My next question was going to be ‘Has love changed the way you think about cooking in the last five to ten years?’, so you’ve pre-empted me there. I don't know if you can answer that, maybe you're still working it out.
Love has changed the way that I feel about cooking and food. I'm married to a vegan. And I'm married to a vegan who loves to eat really good food but in no way is she obsessed by food. Food is a fuel for her. She is somebody who lives with restraint, whereas I just want excess everywhere. I just want to eat and drink and have a good time. Being married to her doesn't mean I'm any less consumed with food, I suppose I just understand a great deal more about the fact that it's not for everyone. Over the years the relationship between cooks and food has changed. Back in the day before digital life, you just thought that everybody in the world read Epicure on a Tuesday and if you've got a review then everybody would know what a star you were or everyone would know that you’d had a bad review, when in fact the circulation was a couple of 100,000 people. Love has reminded me that the obsession with food is not everybody’s and that’s okay.
When it comes to cooking and writing, I see a link between the concepts of seasonality and creativity. Something about cycles and making and nourishment and sharing, as well as the search for commonality, I guess, and common ground. Do you see that too?
Yeah there's a very strong resonance with cycles for me. There's the cycles of the seasons, there's the cycles of my day-to-day existence. For example, in summer when the days are long a lot of my days are very long because there's a lot to do and you've got the daylight to do it. Whereas in winter, I'm like some sort of bear. I get up and I go to work, I come home and put the chickens away and that's about it because there's only so many daylight hours that you can use; so I live very much to the length of the day and that creates its own cycles. It reinforces the fact that traditionally there is less to do in winter than in the peak of production time. In a funny way, it's a very natural way to exist.

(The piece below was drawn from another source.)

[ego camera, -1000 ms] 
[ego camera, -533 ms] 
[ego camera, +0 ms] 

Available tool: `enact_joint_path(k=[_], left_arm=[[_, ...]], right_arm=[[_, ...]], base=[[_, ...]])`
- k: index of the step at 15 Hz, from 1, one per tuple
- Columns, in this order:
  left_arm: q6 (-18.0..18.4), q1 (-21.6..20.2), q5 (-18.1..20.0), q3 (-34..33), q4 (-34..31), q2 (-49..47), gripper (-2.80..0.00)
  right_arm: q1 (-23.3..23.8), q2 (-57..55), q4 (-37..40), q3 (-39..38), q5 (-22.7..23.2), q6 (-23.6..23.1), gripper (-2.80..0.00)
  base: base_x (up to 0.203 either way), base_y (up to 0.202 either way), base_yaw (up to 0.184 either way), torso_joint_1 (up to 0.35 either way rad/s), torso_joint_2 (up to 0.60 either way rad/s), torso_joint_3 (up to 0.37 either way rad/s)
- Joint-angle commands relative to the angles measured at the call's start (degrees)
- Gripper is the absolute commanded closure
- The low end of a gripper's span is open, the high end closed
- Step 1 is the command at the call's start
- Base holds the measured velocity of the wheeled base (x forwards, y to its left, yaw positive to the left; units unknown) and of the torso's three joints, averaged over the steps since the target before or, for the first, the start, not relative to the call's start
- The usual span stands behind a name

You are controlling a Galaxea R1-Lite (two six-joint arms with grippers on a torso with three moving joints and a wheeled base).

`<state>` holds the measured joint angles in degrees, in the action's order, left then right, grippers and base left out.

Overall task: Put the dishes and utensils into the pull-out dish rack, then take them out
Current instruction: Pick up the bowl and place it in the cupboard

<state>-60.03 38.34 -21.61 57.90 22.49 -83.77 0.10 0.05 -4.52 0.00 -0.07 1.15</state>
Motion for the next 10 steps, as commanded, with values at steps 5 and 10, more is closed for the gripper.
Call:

If you're a season which one would you be?
I think I'd have to be winter. I love the darkness, I love the blackness, it fits with some of my mental health catastrophes. I love the fact that it gives you licence to let your shoulders down and step down for a minute. There's not a lot of options in the hospitality universe to just say, ‘Oh, it’s okay for me to not go full tilt.' And on a seasonal basis, winter allows you to do that. It allows you to just sit and look and plan the rest of the year. I think because I've been so busy for so long that all I really want to be is winter-time.